The processing of 8 connected regions is made to pulmonary parenchyma profile diagram in the third step, on centerline than the point on pulmonary parenchyma profile Again to the point in the close point in center necessarily pulmonary parenchyma region, two o'clock coordinate is similarly obtained, corresponding position finds out connected region Reference numerals, corresponding pixel are the part of pulmonary parenchyma.
As shown in Fig. 5 (b), pulmonary parenchyma contour line can be seen that there are a tubercle and profile phase in inside there are two main interference It is even external to have an interference.As shown in fig. 6, (a) removes external disturbance, internal interference (b) is removed, it, first will be interior as shown in Fig. 6 (a) Portion's filling removes external extra contour line using morphology opening and closing operation, to achieve the purpose that be modified outside;Such as figure After 6 (b) have modified outside, external connected region is only chosen, then internal interference can remove, to there is complete pulmonary parenchyma Image;Corresponding region is intercepted out from original image, obtains the image in pulmonary parenchyma region, as shown in fig. 7, (a) is original image, (b) For pulmonary parenchyma image.

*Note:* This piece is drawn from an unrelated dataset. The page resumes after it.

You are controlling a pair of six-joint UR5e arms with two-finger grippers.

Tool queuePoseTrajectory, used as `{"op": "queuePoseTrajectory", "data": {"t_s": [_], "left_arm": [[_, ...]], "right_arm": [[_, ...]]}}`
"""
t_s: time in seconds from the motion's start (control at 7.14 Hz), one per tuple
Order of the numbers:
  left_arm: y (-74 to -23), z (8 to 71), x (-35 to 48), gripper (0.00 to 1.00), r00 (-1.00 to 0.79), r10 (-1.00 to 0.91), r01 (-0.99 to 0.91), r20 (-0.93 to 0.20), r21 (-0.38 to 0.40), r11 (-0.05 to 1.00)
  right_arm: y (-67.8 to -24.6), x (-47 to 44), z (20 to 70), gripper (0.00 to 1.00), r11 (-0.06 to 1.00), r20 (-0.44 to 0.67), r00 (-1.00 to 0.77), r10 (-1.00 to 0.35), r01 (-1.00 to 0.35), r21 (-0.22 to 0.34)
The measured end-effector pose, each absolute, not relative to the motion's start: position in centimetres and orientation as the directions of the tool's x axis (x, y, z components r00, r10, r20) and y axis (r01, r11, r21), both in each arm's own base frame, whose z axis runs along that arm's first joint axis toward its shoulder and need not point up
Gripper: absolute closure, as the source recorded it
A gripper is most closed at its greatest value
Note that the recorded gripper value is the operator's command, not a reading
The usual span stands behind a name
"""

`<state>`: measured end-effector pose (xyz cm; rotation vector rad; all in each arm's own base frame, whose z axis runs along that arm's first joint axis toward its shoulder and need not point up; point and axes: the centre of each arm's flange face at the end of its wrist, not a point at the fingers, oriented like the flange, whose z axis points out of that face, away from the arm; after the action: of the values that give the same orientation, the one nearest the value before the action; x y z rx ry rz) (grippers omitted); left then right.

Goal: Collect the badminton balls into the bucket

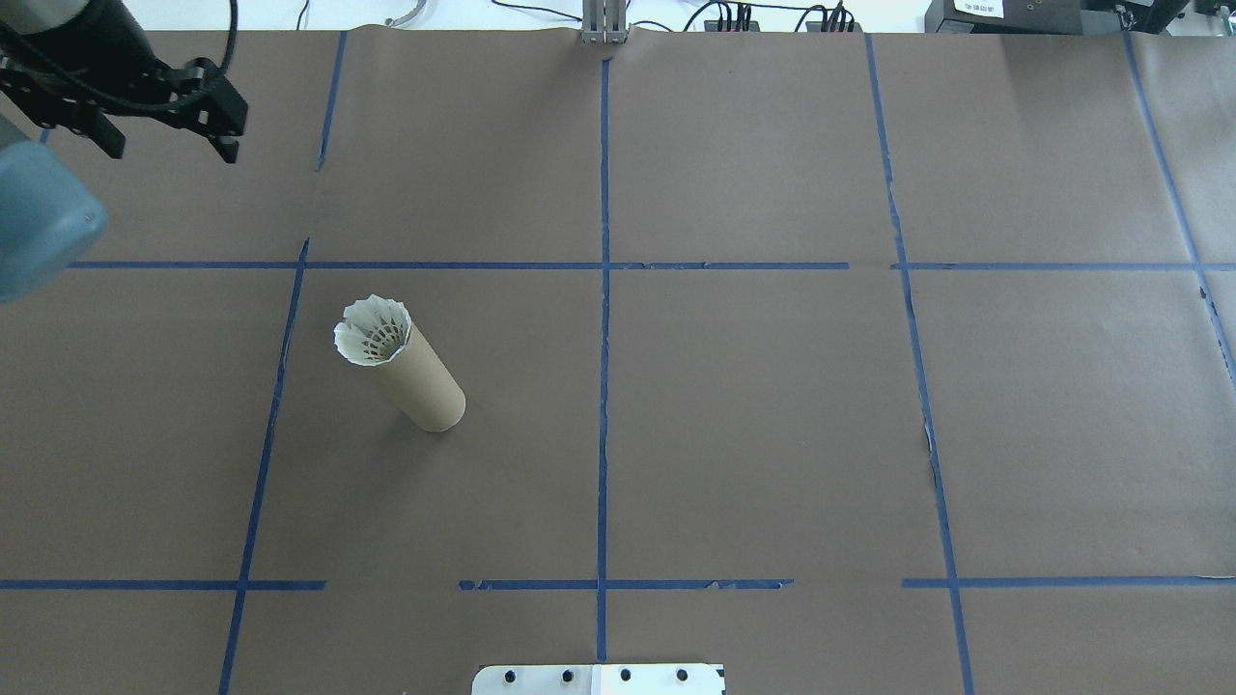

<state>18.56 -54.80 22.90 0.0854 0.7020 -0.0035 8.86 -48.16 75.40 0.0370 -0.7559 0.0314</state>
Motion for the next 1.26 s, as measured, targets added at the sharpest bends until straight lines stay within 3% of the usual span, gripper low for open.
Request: {"op": "queuePoseTrajectory", "data": {"t_s": [0.28,0.56,1.26], "left_arm": [[-58.1,29.9,11.9,0.0,0.781,0.115,-0.037,-0.614,0.138,0.99],[-60.4,38.8,6.0,0.0,0.774,0.165,-0.094,-0.611,0.146,0.985],[-52.6,61.0,-2.1,0.0,0.683,0.095,-0.045,-0.724,0.088,0.995]], "right_arm": [[-48.2,8.9,75.4,0.0,0.999,0.686,0.727,0.015,-0.042,0.022],[-48.2,8.9,75.4,0.0,0.999,0.686,0.727,0.015,-0.042,0.023],[-48.2,8.9,75.4,0.0,0.999,0.686,0.727,0.014,-0.042,0.023]]}}
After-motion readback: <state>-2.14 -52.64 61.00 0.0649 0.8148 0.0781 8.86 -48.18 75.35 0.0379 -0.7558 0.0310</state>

(2) pulmonary parenchyma in step (1) is split the region of doubtful Lung neoplasm using clustering algorithm
The advantages of the application uses fuzzy C-means clustering method (FCM), this method essentially consists in the setting for avoiding legal system And it is difficult to the multiple-limb segmentation problem solved by Threshold segmentation, when there is fuzzy or uncertain feature in image, can lead to Cross the solution of FCM algorithm.
Need to provide initial degree of membership in FCM algorithm, subordinating degree function is under the jurisdiction of the journey of set A for description object x Degree, is denoted as μ A (x), domain is point all in set A, and value range is [0,1], wherein when μ A (x)=1 item indicates x ∈ A, that is, x is under the jurisdiction of set A completely.This subordinating degree function has been defined on space X={ x } and has just defined fuzzy set A, or Person is called fuzzy subset, and for limited object, fuzzy set can be indicated are as follows:
A={ (μ A (xi), xi)|xi∈X} (3-1)
The concept of fuzzy set makes cluster become soft, regards the cluster that production is clustered in clustering problem as fuzzy set It closes, then its degree of membership is just inner in [0,1].

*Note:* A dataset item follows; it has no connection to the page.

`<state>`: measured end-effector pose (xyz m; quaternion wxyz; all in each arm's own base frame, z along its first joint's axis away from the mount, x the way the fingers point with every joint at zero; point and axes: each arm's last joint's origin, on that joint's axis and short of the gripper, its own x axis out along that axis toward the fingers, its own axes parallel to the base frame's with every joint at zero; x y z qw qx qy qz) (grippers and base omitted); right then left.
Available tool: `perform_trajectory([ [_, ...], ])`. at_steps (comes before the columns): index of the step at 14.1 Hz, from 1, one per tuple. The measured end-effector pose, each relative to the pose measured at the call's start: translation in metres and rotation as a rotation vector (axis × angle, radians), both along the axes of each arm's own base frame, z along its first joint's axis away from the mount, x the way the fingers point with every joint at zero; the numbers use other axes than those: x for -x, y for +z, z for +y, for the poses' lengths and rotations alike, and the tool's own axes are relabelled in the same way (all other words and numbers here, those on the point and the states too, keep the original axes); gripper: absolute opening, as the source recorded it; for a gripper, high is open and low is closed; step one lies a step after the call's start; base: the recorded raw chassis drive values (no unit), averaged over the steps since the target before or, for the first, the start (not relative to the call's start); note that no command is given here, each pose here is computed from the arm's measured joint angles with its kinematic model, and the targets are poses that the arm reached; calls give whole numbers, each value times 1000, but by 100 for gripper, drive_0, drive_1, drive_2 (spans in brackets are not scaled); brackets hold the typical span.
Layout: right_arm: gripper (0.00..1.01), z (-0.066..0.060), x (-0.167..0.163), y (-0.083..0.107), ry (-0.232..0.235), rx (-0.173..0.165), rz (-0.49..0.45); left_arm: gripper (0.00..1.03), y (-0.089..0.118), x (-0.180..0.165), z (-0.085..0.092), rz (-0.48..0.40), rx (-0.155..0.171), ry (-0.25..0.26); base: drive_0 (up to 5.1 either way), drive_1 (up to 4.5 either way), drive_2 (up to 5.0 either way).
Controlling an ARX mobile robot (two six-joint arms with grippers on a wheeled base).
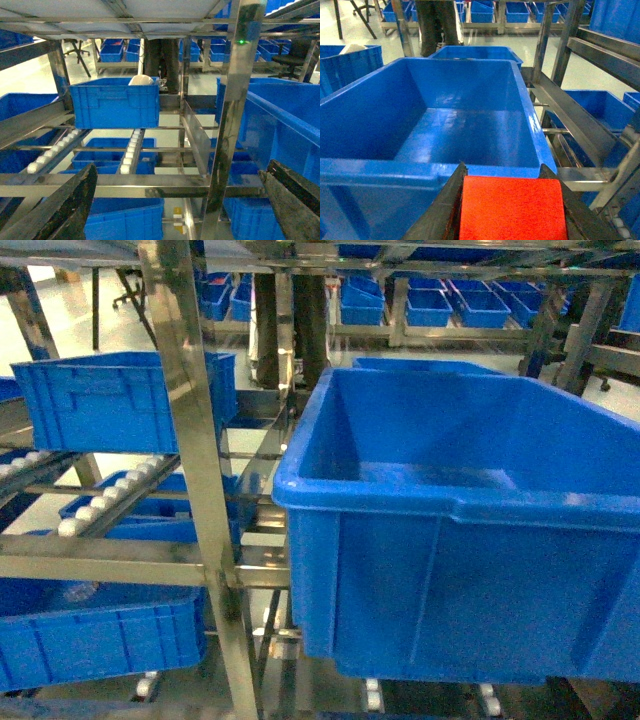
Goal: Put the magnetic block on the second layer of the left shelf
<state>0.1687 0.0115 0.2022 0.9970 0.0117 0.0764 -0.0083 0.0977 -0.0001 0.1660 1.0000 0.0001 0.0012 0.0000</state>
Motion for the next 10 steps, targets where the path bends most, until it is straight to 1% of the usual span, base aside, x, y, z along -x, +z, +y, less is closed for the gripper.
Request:
perform_trajectory([
  [5,33,0,0,0,0,0,3,98,0,0,0,-2,0,-1,1,435,-432],
  [8,33,0,-1,-1,0,1,7,98,0,0,0,2,0,0,0,0,0],
  [9,33,0,-1,-2,3,-14,26,98,0,0,0,1,0,0,0,0,0],
  [10,33,1,-4,-2,12,-50,58,98,0,0,0,1,0,0,0,0,0],
])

FCM determines that each data point belongs to the degree of some cluster by degree of membership, it is by n vector xi(i=1, 2 ..., n) it is divided into c ambiguity group, is classified at a distance from center according to sample, constantly update every group of cluster centre, make The cost function of its non-similarity index obtains minimum value.Subject Matrix U value is in section [0,1], in addition normalization provides, one The sum of all degrees of membership that a data are concentrated are equal to 1:
So, the cost function formula of FCM is exactly:
Here uijBetween [0,1];ciIt is the cluster centre of ambiguity group I, dij=| | ci-xj| | it is in ith cluster Euclidean distance between the heart and j-th of data point, it is a Weighted Index.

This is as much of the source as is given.